Semalam di Santa Monica


Sincia artinya tahun baru. Menurut kelender Tionghoa itu adalah hari ulang tahunku. Sejak kecil aku selalu merayakan ulang tahun pada hari itu. Sejak kecil, pada hari ulang tahunku, mama akan masak misua (bihun kecil) dengan telur bulat. Setiap anggota keluarga akan mendapat semangkuk misua dengan dua butir telur bulat dan bakso daging cincang. Bahkan di hari-hari termiskin dalam keluarga kami, jatah dua butir telur dan bakso daging cincang itu tetap ada dan lengkap.

Sincia artinya tahun baru, hari ulang tahunku. Adikku yang paling kusayangi, kakak yang paling disayangi adik-adikku, anak yang paling disayangi papa dan mamaku pergi ke negeri di seberang langit biru pada hari itu 5 tahun yang lalu.

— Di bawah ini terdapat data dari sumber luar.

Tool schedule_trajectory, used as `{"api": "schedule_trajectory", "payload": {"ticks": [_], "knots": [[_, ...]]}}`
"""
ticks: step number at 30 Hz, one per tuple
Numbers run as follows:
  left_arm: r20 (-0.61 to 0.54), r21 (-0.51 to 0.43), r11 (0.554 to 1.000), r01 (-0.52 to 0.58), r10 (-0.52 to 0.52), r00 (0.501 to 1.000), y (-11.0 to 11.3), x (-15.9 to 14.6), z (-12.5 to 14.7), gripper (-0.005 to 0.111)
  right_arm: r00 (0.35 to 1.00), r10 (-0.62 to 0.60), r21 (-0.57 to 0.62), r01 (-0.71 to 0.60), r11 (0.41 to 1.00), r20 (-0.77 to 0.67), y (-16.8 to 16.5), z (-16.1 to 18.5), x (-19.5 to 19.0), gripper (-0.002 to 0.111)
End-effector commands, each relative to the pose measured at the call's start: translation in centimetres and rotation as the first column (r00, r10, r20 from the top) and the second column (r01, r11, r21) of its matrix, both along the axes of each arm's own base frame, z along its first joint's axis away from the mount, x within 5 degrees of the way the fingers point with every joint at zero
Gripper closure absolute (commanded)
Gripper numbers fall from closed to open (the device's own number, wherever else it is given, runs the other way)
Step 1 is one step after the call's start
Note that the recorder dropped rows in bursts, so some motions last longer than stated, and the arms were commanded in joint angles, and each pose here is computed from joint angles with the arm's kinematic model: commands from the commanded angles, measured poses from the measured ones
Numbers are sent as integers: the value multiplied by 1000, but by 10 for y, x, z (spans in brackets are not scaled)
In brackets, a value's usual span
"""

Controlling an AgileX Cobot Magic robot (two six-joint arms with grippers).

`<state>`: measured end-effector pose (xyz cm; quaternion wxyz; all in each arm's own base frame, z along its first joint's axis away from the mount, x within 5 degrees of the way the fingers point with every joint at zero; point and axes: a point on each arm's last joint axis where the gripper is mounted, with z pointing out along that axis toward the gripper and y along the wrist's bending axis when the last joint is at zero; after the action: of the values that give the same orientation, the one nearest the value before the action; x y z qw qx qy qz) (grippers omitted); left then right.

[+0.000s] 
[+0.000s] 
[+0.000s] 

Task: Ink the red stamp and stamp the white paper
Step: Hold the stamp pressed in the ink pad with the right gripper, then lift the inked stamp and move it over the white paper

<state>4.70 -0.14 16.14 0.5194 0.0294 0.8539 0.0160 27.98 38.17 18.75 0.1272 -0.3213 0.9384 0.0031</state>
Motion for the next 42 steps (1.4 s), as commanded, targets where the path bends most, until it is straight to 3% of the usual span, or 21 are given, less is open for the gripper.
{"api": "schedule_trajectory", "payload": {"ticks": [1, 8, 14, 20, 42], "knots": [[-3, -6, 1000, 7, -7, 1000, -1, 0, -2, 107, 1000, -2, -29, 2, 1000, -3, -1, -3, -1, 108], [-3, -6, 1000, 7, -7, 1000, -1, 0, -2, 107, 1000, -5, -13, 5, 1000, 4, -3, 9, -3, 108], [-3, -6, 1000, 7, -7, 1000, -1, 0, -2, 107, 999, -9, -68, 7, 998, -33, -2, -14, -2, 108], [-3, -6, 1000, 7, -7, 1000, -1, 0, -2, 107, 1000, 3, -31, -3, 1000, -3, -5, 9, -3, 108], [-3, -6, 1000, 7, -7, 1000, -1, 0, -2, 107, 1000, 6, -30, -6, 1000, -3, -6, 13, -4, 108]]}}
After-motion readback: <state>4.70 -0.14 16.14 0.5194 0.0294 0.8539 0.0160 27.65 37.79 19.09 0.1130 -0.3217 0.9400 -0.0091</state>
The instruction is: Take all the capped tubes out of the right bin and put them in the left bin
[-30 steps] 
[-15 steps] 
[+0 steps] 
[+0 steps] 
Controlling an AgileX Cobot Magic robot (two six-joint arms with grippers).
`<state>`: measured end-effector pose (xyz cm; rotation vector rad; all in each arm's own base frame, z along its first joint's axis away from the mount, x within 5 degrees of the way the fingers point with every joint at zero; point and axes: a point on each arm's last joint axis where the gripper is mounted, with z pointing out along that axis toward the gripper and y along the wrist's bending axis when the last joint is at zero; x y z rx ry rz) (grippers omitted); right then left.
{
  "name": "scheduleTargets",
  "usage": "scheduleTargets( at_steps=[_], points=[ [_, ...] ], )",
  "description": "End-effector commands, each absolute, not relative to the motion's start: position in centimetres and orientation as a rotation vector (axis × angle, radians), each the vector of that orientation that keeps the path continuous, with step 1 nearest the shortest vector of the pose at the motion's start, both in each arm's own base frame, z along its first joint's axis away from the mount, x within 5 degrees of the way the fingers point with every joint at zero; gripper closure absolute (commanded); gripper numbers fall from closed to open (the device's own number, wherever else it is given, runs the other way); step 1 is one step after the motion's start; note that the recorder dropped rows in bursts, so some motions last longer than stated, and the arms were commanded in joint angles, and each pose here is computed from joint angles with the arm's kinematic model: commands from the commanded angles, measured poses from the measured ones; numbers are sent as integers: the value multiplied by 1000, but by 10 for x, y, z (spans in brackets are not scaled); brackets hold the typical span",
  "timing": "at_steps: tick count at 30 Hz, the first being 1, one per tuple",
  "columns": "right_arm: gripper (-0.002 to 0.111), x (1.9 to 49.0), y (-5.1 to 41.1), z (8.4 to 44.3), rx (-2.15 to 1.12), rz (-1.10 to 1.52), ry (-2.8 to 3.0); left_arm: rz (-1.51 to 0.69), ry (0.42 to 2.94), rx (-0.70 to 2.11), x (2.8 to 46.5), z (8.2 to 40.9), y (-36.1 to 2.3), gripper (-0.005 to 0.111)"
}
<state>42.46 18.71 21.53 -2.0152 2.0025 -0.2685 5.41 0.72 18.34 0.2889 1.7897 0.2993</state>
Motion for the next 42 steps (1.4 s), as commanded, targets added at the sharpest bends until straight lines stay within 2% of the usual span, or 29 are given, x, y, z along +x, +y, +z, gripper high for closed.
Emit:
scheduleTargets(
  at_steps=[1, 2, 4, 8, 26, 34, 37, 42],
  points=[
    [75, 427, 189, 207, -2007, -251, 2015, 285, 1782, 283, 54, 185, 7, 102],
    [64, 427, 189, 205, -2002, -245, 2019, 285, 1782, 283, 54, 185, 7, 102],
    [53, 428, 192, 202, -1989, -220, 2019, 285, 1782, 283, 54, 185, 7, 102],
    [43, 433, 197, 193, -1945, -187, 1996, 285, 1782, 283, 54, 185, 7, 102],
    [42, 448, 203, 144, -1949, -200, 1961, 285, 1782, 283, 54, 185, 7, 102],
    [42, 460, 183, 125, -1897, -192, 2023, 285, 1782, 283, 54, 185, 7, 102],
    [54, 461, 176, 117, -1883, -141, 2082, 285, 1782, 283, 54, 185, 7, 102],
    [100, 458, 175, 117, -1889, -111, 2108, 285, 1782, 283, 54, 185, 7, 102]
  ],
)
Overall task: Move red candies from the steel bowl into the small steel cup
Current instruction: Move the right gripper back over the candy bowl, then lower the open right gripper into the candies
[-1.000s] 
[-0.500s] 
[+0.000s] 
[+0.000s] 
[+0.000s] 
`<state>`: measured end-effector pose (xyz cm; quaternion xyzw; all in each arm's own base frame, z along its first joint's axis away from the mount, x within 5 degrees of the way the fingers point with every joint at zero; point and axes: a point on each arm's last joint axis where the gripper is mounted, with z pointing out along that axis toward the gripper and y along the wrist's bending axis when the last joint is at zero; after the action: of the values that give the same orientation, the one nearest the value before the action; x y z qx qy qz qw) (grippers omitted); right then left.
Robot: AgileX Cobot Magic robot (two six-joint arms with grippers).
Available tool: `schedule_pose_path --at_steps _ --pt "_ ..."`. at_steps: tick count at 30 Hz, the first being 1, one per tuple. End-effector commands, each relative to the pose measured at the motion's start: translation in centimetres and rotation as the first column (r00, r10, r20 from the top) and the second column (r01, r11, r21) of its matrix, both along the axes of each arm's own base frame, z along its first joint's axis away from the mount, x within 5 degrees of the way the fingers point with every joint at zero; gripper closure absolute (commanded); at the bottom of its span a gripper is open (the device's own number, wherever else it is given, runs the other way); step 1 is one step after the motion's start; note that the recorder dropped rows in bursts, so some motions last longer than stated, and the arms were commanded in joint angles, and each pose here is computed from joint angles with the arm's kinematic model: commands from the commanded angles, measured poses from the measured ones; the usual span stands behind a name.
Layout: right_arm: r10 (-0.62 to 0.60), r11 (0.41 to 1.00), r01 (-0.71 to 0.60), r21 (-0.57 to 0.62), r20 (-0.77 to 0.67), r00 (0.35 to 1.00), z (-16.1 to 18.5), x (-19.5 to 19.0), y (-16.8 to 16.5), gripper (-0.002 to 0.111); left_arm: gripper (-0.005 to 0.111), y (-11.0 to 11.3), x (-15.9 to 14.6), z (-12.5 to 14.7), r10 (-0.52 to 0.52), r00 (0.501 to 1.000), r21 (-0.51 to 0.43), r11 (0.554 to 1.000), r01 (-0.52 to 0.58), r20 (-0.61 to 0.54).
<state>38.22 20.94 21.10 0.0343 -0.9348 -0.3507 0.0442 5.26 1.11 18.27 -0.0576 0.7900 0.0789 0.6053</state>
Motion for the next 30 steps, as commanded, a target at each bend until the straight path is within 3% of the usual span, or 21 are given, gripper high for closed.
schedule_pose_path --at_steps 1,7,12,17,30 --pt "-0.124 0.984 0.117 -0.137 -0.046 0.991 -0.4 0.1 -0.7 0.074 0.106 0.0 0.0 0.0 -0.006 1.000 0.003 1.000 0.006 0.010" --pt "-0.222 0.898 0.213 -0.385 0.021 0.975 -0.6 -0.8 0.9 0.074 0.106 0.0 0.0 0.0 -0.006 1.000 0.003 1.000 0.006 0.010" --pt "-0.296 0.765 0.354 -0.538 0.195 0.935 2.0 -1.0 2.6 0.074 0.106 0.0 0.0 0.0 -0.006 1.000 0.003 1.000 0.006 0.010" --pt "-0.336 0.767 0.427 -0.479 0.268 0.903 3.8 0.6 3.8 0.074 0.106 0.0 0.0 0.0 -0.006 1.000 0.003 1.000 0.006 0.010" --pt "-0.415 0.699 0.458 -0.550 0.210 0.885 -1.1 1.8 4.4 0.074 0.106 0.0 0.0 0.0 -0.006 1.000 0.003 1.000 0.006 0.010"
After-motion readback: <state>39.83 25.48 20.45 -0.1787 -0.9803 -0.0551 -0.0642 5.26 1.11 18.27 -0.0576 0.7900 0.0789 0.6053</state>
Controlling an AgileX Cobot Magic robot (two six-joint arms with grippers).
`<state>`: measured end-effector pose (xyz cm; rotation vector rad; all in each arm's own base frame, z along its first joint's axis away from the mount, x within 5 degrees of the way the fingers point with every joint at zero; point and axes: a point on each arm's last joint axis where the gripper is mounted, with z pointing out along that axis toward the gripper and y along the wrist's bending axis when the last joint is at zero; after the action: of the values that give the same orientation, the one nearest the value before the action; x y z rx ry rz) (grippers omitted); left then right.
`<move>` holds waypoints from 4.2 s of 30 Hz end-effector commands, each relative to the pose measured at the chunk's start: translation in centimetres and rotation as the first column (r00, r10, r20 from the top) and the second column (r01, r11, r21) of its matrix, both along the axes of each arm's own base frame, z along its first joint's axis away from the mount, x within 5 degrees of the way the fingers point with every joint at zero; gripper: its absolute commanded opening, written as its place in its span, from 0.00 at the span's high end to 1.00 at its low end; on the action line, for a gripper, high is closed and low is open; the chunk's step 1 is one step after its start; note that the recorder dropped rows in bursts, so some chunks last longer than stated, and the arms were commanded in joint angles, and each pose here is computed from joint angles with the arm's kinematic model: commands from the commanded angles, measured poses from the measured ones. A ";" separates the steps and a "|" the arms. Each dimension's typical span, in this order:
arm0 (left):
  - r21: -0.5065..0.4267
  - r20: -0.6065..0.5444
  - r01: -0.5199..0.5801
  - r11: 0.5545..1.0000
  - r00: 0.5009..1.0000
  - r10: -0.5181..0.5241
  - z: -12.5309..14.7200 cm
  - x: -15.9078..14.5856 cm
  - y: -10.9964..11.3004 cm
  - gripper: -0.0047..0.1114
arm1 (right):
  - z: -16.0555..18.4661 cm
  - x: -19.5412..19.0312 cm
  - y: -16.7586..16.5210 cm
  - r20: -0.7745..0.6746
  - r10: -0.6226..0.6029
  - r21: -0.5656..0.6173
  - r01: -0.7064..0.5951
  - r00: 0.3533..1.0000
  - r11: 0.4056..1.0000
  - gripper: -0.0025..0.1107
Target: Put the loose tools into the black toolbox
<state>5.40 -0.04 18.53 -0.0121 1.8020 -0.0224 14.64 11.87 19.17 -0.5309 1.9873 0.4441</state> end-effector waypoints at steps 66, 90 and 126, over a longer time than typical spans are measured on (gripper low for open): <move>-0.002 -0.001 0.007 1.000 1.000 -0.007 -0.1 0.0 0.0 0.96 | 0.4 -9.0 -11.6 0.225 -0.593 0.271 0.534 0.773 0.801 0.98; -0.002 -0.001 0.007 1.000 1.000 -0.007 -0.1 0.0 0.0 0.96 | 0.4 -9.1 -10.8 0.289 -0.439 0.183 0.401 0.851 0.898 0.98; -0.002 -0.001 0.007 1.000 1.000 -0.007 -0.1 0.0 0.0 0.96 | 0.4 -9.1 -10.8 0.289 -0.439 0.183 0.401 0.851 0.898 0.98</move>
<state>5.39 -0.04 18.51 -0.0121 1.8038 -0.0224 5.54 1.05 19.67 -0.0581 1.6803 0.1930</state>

Walaupun telah menikah dan berpisah namun aku dan adik-adikku selalu berkumpul pada hari sincia di rumah kedua orang tuaku. Sincia kali inipun kami berkumpul di sana dan Mama tetap menyajikan misua dengan dua butir telur rebus dan bakso daging cincang untuk merayakan ulang tahunku. Aku menyuap misua kuah itu sambil menahan rasa kengenku pada almarhum adikku. Walaupun tidak pernah membahasnya, namun baik mama, papa, aku maupun adik-adikku saling tahu bahwa sejak Cilin pergi ke seberang langit biru, Sincia memiliki makna khusus pada setiap kami, tahun baru, hari ulang tahunku, hari meninggalnya anggota tersayang keluargaku.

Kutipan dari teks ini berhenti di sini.